Wednesday, October 31, 2018

More from the Bear Wallow


For most of the summer and fall I've had a camera trap that takes videos at a seasonal (vernal) pool in the Big Woods. Results from earlier in the year were posted here and here.

As the water level in the seasonal pool had risen wildlife activity declined and it required wading to check the card and change the batteries. The camera was but an inch or so above the water and only viewing a small area of the pool’s greatly enlarged area.


So the camera was moved to one end of the oblong pool and attached to a small tree well above the water level. After two months of on-and-off rain the water level still hadn’t dropped and wildlife activity hadn’t increased significantly – but deer and bear continued to visit occasionally and the camera captured several videos –



Now it was time to remove the camera before hunting seasons began and more people were in the forest.

The camera, in a steel security box, had been attached to the tree with parachute cord and a cable lock, the front cover of the steel security box was secured with an inexpensive padlock.

When I checked the camera it was twisted around the tree to face away from the pool and the front cover of the security box was gone – but the camera was undamaged except for a tooth mark in the Fresnel lens.
The front cover was discovered beneath the water in the pool, but the padlock was nowhere to be found. I used my alpenstock to retrieve the cover, which was bent and twisted, but wasn’t beyond repair. As for how the lock failed and where it was –
 ????

Thursday, October 25, 2018

Young Bulls


Bill had never seen elk in Pennsylvania, so he and I headed west on a day with a stiff breeze. We’d left early and saw elk before the sun was above the horizon, a small band of cows bedded down in a field with a bull feeding where the field met forest. It was too dark for photos, but Bill did get to see his first Pennsylvania elk.

A few miles further on we came upon several elk near a cabin –
Moments later we got a better look at the bull –
The Woodring Farm is an old hill farm that is now owned by the Pennsylvania Game Commission and managed as elk habitat. (More information on the Woodring Farm is in this post.) Bill and I walked to an upper field on the farm where we (and a number of other elk viewers) found two young bull elk bedded in the field –



These bulls are habituated to humans; as long as no one enters their flight zone they behave quite naturally –



As a few people moved closer, the young bulls alerted but relaxed again as the people left. 

The young bull was apparently startled into flight by the approach of a much larger bull that was said to be in the forest – unfortunately we never saw that large bull. 

It was almost dark when we found a band of cows and calves with a bull in attendance. He was larger than the two young bulls we had seen earlier but still not as impressive as some of the bulls that were found in the area in years past.

The advent of a hunting season for elk in Pennsylvania and the targeting of the larger/older bulls by those providing guide services for hunters has reduced the opportunities for elk viewers and photographers to enjoy those older animals.

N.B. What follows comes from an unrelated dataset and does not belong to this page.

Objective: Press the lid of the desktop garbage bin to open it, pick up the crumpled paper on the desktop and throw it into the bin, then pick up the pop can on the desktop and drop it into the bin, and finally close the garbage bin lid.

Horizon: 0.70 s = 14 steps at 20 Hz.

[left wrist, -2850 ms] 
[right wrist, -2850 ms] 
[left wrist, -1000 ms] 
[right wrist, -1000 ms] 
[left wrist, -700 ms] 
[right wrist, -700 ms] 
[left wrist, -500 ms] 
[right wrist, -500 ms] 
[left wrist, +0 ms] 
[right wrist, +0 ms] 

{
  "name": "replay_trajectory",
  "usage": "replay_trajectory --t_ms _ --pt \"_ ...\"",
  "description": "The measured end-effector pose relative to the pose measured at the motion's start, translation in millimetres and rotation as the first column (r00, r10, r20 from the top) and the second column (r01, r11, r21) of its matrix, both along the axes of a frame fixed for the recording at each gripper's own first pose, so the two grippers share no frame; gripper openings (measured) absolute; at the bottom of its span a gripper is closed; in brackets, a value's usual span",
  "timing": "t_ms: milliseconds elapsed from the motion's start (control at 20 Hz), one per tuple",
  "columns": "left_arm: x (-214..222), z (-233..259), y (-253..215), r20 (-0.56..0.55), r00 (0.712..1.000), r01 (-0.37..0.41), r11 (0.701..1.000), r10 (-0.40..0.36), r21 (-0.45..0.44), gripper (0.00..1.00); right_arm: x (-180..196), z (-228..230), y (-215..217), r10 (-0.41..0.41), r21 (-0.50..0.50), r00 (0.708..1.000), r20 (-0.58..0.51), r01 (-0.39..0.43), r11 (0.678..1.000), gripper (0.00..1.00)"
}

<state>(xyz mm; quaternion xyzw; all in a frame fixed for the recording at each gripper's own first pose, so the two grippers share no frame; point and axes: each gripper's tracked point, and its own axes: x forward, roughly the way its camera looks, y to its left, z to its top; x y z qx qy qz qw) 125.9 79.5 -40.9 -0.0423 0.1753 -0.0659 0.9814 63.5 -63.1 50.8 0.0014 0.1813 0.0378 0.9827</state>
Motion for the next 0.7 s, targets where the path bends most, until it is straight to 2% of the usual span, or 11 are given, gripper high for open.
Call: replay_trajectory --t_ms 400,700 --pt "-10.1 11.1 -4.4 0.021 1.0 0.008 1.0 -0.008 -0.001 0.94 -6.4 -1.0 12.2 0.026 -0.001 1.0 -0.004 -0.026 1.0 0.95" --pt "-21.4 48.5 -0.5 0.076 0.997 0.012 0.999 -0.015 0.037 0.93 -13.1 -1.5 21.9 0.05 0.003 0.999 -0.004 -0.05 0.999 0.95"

The consensus among elk photographers, especially the “regulars”, is that the low pregnancy rate (50-60%) among elk cows is due to the elimination of what would be the most dominant bulls. Therefore the breeding is being done by inexperienced young bulls that are spending excessive amounts of time trying to exert dominance over their fellows and not enough time attending to receptive females.  

There may be another factor, or combination of factors, for the low pregnancy rate of Pennsylvania elk. The Game Commission is trying to determine the reason, but if it is connected to the hunting season we may never know unless hunting is curtailed.

Thursday, October 18, 2018

Boogie-Woogie


It’s fall and beneath some of the smaller American beech in the Big Woods is a black or dark gray mess.



The mess is honeydew, the sugar-filled waste of insects. Large quantities of honeydew drip to the ground and provide food for a sooty mold fungus which covers the honeydew. 


That stuff is worth investigating, not necessarily by examining it closely, but by looking up. Above you will find small branches or twigs covered with what, at first glance, looks like snow.


But snow it’s not, instead that “snow” is actually a mass of insects, small white insects.



Those are beech blight aphids (Grylloprociphilus imbricator) that feed on the sap of American beech trees by piercing the thin bark on twigs and small branches with their piercing-sucking mouthparts. The common name of “beech blight aphid” is a poor choice of name; beech trees have been dying for decades from what some people call "beech blight" which is actually an insect/fungus combination – but not this one. The beech blight aphid does not kill trees, it doesn't even do significant damage to the trees.


The aphids exude long white waxy strands from their abdomens, those strands make a mass of these insects quite noticeable.



Whenever the aphids are threatened, either by a predator or a photographer, they raise their abdomens and wave from side to side, frequently quite rapidly, shaking the waxy strands. For that reason they’re often called the boogie-woogie aphid –

The aphids don’t rely on the waving to deter the threat, instead it’s used to disperse a warning scent to their fellow aphids. The aphids are quite aggressive, a number of them will swarm the threat and stab it with their piercing/sucking mouthparts which frequently drives off a potential predator.